Re: data corruption with DISABLE_PSE+DISABLE_PG_G: unrelated

From: Terry Lambert <tlambert2_at_mindspring.com>
Date: Sat, 10 May 2003 12:19:51 -0700
Heiko Schaefer wrote:
> i'm sorry, my mail was probably a bit confusing.
> since it has been pointed out to me, i am running -current kernels with
> 
> options               DISABLE_PSE
> options               DISABLE_PG_G
> 
> enabled.
> 
> what i am asking myself:
> is there any chance that i still get any data corruption because of the
> issues that you write about in some configuration ?!

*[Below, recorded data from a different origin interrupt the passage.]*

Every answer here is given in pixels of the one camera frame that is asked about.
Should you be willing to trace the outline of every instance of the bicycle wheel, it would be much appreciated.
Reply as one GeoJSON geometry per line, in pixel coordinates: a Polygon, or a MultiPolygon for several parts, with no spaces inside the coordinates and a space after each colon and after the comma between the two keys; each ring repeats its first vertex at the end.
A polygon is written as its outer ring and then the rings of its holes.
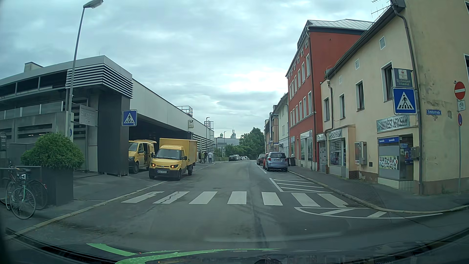
{"type": "Polygon", "coordinates": [[[31,190],[36,199],[36,210],[42,210],[47,206],[47,189],[39,180],[31,180],[28,182],[28,189],[31,190]]]}
{"type": "Polygon", "coordinates": [[[36,200],[32,192],[25,187],[16,188],[10,196],[10,207],[13,214],[21,219],[26,220],[34,215],[36,210],[36,200]]]}

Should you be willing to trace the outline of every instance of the yellow electric truck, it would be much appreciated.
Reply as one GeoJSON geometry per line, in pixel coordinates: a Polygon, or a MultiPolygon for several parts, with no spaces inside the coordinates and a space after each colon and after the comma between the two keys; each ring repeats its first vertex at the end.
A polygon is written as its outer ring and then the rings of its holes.
{"type": "Polygon", "coordinates": [[[148,175],[180,180],[192,175],[197,160],[197,140],[159,139],[159,150],[151,157],[148,175]]]}

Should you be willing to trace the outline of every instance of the yellow delivery van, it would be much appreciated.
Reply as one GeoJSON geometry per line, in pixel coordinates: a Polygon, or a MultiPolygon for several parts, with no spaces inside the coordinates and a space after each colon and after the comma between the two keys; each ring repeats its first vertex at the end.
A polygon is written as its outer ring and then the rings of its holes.
{"type": "Polygon", "coordinates": [[[129,172],[137,173],[149,169],[151,156],[155,154],[156,141],[129,140],[129,172]]]}
{"type": "Polygon", "coordinates": [[[192,175],[197,160],[197,140],[159,139],[159,150],[152,156],[148,175],[180,180],[192,175]]]}

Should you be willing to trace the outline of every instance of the asphalt road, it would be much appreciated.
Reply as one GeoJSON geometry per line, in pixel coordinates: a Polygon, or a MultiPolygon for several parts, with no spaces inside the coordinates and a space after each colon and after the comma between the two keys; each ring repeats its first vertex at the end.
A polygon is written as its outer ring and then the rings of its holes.
{"type": "Polygon", "coordinates": [[[28,235],[58,245],[107,243],[143,251],[347,250],[434,240],[468,225],[466,211],[399,215],[364,208],[292,173],[266,172],[250,160],[154,183],[160,184],[28,235]]]}

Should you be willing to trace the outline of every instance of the red car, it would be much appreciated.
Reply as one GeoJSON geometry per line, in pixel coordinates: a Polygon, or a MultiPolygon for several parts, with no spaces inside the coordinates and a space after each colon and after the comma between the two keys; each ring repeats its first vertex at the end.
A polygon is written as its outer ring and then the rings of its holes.
{"type": "Polygon", "coordinates": [[[265,170],[265,161],[267,160],[267,157],[269,156],[269,153],[267,152],[264,156],[264,158],[262,159],[262,168],[265,170]]]}

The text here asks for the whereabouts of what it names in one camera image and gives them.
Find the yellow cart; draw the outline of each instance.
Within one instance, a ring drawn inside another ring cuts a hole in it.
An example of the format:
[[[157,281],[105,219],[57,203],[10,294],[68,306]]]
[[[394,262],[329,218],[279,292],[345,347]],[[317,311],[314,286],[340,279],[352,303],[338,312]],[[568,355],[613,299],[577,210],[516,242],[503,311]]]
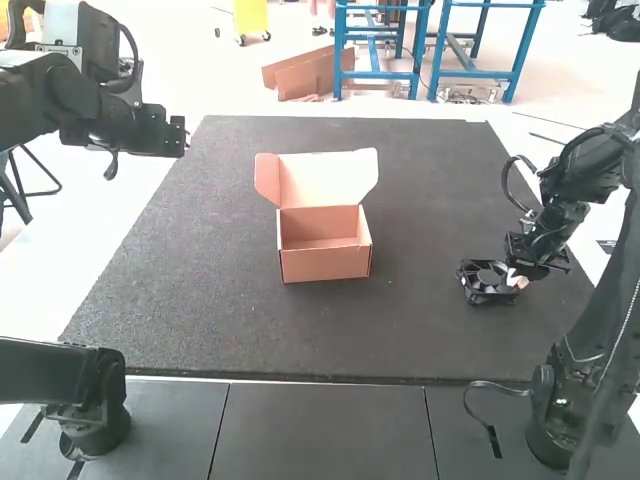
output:
[[[260,33],[265,42],[271,40],[267,0],[233,0],[236,41],[244,47],[247,34]]]

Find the cable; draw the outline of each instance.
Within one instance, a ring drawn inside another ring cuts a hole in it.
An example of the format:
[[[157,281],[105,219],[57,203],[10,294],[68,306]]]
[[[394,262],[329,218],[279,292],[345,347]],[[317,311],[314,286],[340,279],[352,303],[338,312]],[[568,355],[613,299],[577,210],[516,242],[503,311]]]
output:
[[[540,135],[539,133],[529,132],[529,135],[539,138],[540,140],[546,140],[547,142],[555,143],[556,145],[562,145],[563,147],[566,145],[566,143],[561,142],[560,140],[556,140],[551,137],[545,137],[544,135]]]
[[[462,405],[464,407],[464,411],[473,418],[476,422],[484,427],[487,432],[490,432],[491,425],[485,422],[482,418],[480,418],[469,406],[467,402],[467,395],[469,392],[475,388],[487,388],[489,390],[493,390],[498,393],[503,393],[505,395],[509,395],[510,397],[529,397],[531,396],[531,389],[526,390],[518,390],[515,388],[505,387],[504,385],[500,385],[495,382],[488,382],[486,380],[476,380],[467,385],[464,389],[464,393],[462,394]]]
[[[587,130],[586,128],[578,127],[577,125],[571,125],[570,123],[562,123],[556,120],[549,120],[548,118],[536,117],[535,115],[529,115],[527,113],[513,112],[513,114],[520,115],[521,117],[535,118],[536,120],[542,120],[543,122],[555,123],[556,125],[564,125],[565,127],[576,128],[578,130]]]
[[[513,196],[513,193],[511,193],[511,190],[509,189],[509,171],[511,170],[511,167],[513,167],[513,164],[518,160],[523,162],[533,174],[537,172],[537,169],[533,162],[531,162],[531,160],[529,160],[524,155],[516,155],[515,157],[509,158],[509,160],[507,160],[507,162],[504,164],[504,167],[502,167],[502,174],[500,175],[500,185],[502,186],[502,192],[504,193],[504,196],[507,197],[507,200],[509,200],[518,210],[523,211],[527,214],[527,216],[535,215],[535,212],[520,200],[515,198]]]
[[[210,5],[210,7],[213,8],[214,10],[218,10],[219,12],[227,13],[227,14],[233,16],[233,12],[230,12],[229,10],[225,10],[224,8],[216,7],[214,5]]]
[[[138,53],[138,45],[136,44],[136,41],[133,38],[133,35],[131,34],[131,31],[127,28],[126,25],[123,25],[121,23],[118,23],[118,28],[120,29],[120,32],[127,39],[127,42],[129,42],[129,46],[131,47],[131,51],[133,52],[133,70],[125,78],[112,80],[111,82],[107,82],[103,85],[103,87],[105,87],[111,93],[115,93],[115,94],[124,93],[127,90],[129,90],[133,86],[136,78],[138,78],[138,72],[140,70],[140,57]]]
[[[440,95],[438,92],[434,92],[429,85],[427,85],[424,80],[422,80],[422,74],[421,74],[421,70],[422,70],[422,62],[418,63],[418,60],[416,59],[416,57],[413,56],[413,52],[411,50],[409,50],[407,47],[402,47],[402,50],[404,50],[405,52],[407,52],[409,54],[409,56],[413,59],[413,71],[414,73],[418,74],[418,78],[420,79],[420,83],[424,86],[424,88],[426,88],[429,92],[431,93],[435,93],[436,97],[438,97],[440,100],[442,100],[444,103],[448,103],[449,99],[443,97],[442,95]]]

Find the yellow container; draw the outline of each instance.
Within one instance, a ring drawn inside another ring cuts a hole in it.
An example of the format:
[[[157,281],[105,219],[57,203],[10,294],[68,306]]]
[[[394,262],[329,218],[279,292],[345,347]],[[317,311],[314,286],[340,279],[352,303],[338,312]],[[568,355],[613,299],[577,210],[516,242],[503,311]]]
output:
[[[267,0],[233,0],[233,19],[238,35],[267,31]]]

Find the cardboard box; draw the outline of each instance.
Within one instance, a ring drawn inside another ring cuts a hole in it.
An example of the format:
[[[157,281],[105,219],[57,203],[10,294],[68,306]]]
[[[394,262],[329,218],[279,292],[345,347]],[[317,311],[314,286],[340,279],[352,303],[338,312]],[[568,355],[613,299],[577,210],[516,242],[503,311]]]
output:
[[[276,210],[284,283],[368,277],[373,242],[360,202],[378,152],[256,155],[255,188]]]
[[[310,94],[326,95],[333,92],[334,46],[288,58],[262,67],[264,86],[278,90],[278,100],[287,101]],[[342,50],[342,70],[353,70],[356,65],[354,47]]]

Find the black fan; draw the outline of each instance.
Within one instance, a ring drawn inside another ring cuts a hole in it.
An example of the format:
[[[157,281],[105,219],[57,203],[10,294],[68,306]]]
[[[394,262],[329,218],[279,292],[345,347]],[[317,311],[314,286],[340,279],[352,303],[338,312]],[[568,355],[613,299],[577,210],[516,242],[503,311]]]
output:
[[[497,260],[463,260],[456,271],[470,305],[513,305],[520,290],[507,285],[508,275],[507,265]]]

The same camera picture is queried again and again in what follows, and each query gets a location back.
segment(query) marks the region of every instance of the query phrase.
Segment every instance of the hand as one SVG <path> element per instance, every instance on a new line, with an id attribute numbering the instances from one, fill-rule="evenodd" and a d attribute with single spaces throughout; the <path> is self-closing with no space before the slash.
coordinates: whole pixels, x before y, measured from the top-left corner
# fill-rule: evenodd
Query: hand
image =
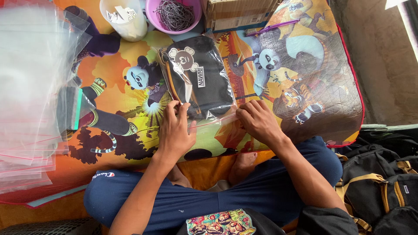
<path id="1" fill-rule="evenodd" d="M 270 148 L 287 138 L 264 100 L 251 100 L 241 105 L 237 117 L 248 134 Z"/>
<path id="2" fill-rule="evenodd" d="M 158 154 L 154 154 L 156 160 L 170 165 L 171 168 L 196 143 L 196 128 L 190 129 L 190 134 L 187 133 L 187 109 L 190 104 L 184 103 L 179 109 L 178 117 L 176 117 L 174 107 L 178 104 L 179 101 L 173 100 L 167 104 L 163 111 Z M 193 121 L 190 127 L 195 125 L 196 121 Z"/>

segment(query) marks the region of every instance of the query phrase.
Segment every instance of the black backpack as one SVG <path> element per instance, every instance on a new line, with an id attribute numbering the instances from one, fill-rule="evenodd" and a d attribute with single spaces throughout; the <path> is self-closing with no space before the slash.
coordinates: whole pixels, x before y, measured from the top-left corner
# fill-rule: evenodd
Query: black backpack
<path id="1" fill-rule="evenodd" d="M 388 234 L 384 229 L 389 226 L 385 222 L 388 220 L 392 230 L 402 231 L 405 225 L 400 226 L 400 214 L 408 223 L 416 221 L 418 174 L 413 168 L 418 169 L 418 156 L 400 158 L 389 149 L 370 144 L 340 157 L 344 159 L 343 176 L 336 185 L 336 192 L 358 224 L 359 234 Z M 414 228 L 418 223 L 408 227 L 411 230 L 406 234 L 417 233 Z"/>

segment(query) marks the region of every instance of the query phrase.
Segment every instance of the concrete floor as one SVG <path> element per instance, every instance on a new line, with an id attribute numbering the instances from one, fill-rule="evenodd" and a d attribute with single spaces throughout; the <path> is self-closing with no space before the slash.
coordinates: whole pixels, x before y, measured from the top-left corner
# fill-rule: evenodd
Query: concrete floor
<path id="1" fill-rule="evenodd" d="M 359 80 L 364 124 L 417 124 L 417 59 L 398 8 L 385 4 L 330 0 Z"/>

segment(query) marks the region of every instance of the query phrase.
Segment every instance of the paper tags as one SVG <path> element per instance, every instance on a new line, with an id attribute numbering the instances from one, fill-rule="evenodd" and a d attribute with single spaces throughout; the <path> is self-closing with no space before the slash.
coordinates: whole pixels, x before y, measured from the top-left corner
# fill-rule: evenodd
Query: paper tags
<path id="1" fill-rule="evenodd" d="M 107 19 L 116 24 L 123 24 L 131 21 L 135 16 L 136 12 L 134 9 L 131 8 L 122 8 L 122 6 L 115 7 L 116 11 L 114 13 L 110 13 L 106 11 Z"/>

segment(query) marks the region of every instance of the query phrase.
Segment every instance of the tiger character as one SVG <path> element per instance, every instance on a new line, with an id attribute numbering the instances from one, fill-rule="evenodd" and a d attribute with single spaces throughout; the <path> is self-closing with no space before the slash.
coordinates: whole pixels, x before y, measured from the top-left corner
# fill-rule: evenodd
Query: tiger character
<path id="1" fill-rule="evenodd" d="M 325 112 L 322 103 L 315 100 L 315 96 L 305 84 L 300 85 L 299 90 L 295 88 L 282 90 L 282 99 L 287 107 L 302 108 L 298 114 L 293 116 L 295 122 L 301 125 L 312 117 L 312 113 Z"/>

No.  Not with thouse flags set.  If you are getting data
corruption with the flags set, then you have some other
problem, most likely hardware.


> because with the 512mb (ddr) ram (which might or might not be defective) i
> get data corruption, while with another 256mb (sdr) ram, i apparently
> don't.

At Whistle, we had a number of issues with matched simms;
the simms from one manufacturer were not good vs. another,
supposedly identically rated part.

There's also the possibility that the RAM speed is too
slow for your FSB speed.  You should be careful here,
because not all motherboards are able to detect this
mismatch.

Another less common problem with RAM is that the chipset
you are using can delay referesh cycles under interrupt
load, if it is programmed incorrectly.  We saw this in the
InterJet II with the Cyrix MediaGX chipset, which has a
nasty DMA transfer bug, unless it's programmed *just so*
by the BIOS.

Doug Ambrisko can tell you more about the RAM problem, and
Julian Elisher is the guy who rewrote the BIOS settings to
program the Cyrix chipset correctly for us.  Both of them
are on these mailing lists, but probably not reading this
thread.

You may also want to try a different or bigger power
supply; I've seen undervoltage and underrated power supplies
cause this problem, as well, when they functioned fine with
less RAM.

It could also be cooling, inside the case.  More RAM = more
heat.

Finally, I've personally seen problems when using SIMMs
with gold connectors instead of tin; yeah, that's counter
intuitive.

This is "looking for zebras" territory, at this point,
though, so take my speculations with a grain of salt.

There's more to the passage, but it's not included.